Quant à moi, jamais l’idée du Pèlerinage ne m’avait traversé l’esprit pendant ma jeunesse. Il faut savoir que c’est la noble coutume de notre peuple, l’événement déterminant de l’existence de tout un chacun. On devient Pèlerin ou non et, dans les deux cas, la marque laissée par cette décision est indélébile. Mais, à l’époque, le Pèlerinage ne concernait dans mon esprit que des gens plus âgés que moi, déjà dans la seconde moitié de leur deuxième dizaine d’années. Je suppose qu’il me paraissait aller de soi que, le moment venu, je me porterais à mon tour candidat au Pèlerinage, que je serais choisi, que je réussirais. C’est ce que tous mes ancêtres avaient fait ; pourquoi en serait-il allé différemment pour moi ? Nous affirmons descendre du Premier Grimpeur et il nous paraît évident que nous deviendrons nous-mêmes Pèlerins en atteignant l’âge adulte. Cette conviction me permettait de ne pas penser du tout au Pèlerinage, d’en faire quelque chose d’irréel.

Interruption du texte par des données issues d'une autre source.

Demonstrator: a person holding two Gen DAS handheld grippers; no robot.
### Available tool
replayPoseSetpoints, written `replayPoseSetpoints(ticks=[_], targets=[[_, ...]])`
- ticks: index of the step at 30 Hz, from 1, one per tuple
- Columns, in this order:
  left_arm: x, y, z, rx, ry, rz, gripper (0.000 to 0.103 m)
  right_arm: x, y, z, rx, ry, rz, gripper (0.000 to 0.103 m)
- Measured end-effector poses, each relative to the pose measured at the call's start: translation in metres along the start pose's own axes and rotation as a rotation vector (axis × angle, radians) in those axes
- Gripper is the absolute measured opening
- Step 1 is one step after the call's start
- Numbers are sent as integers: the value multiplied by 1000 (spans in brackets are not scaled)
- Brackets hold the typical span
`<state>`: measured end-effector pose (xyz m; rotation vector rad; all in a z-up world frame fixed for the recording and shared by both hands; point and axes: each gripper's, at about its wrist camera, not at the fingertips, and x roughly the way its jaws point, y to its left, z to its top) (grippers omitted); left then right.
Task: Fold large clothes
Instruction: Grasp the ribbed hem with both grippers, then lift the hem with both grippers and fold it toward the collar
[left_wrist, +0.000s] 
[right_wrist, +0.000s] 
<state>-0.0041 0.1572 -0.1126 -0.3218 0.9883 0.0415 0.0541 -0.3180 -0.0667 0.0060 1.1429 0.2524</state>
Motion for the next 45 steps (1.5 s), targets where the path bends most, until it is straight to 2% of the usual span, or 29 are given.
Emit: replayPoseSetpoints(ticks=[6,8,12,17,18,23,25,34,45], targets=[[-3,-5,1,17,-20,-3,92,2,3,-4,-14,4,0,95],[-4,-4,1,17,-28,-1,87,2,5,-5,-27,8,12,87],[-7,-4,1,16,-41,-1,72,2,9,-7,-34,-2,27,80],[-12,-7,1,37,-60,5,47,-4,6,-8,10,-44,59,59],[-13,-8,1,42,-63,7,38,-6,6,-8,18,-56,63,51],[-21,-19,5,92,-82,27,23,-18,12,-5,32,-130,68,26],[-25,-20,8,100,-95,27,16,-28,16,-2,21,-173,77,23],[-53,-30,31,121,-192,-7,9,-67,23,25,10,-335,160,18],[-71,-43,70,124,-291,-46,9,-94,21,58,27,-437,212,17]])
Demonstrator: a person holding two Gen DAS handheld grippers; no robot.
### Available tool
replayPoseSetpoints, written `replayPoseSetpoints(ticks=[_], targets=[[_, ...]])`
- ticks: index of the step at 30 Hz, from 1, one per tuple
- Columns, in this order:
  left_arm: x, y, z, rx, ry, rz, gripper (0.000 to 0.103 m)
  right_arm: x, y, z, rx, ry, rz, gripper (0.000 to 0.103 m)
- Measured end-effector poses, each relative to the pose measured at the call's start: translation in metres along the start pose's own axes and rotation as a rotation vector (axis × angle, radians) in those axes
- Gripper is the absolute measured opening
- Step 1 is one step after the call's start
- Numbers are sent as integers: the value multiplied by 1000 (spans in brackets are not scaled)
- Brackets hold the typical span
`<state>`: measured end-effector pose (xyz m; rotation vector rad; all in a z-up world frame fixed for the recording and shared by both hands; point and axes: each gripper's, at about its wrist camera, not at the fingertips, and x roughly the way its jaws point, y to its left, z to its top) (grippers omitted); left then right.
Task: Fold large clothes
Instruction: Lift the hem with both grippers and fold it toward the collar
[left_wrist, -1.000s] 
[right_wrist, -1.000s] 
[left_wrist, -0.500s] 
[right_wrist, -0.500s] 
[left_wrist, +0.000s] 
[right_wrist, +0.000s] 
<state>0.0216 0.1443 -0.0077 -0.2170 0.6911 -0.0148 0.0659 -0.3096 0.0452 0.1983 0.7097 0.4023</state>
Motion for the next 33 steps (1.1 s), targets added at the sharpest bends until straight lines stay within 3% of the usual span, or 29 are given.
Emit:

Je ne voulais pas qu’il soit réel, sinon il aurait projeté une grande ombre sur ma vie, de la même manière que Kosa Saag couvrait la moitié du monde de son ombre gigantesque. On ne peut oublier la présence d’une montagne aussi colossale que Kosa Saag, qui se dresse si haut dans le ciel qu’il est impossible de la perdre de vue, aussi loin que l’on voyage, mais je n’avais pas besoin de m’inquiéter prématurément pour le Pèlerinage, si je ne le souhaitais pas. Qui aurait envie de consacrer ses jeunes années à s’interroger sur les profonds mystères de l’existence et les desseins divins ? Pas moi, en tout cas. Je suppose que je pourrais essayer de vous faire croire que j’étais un enfant promis à une haute destinée, portant depuis mon plus jeune âge la marque d’une suprême réussite, que des éclairs crépitaient autour de ma tête et que le peuple faisait les signes sacrés en me croisant dans la rue.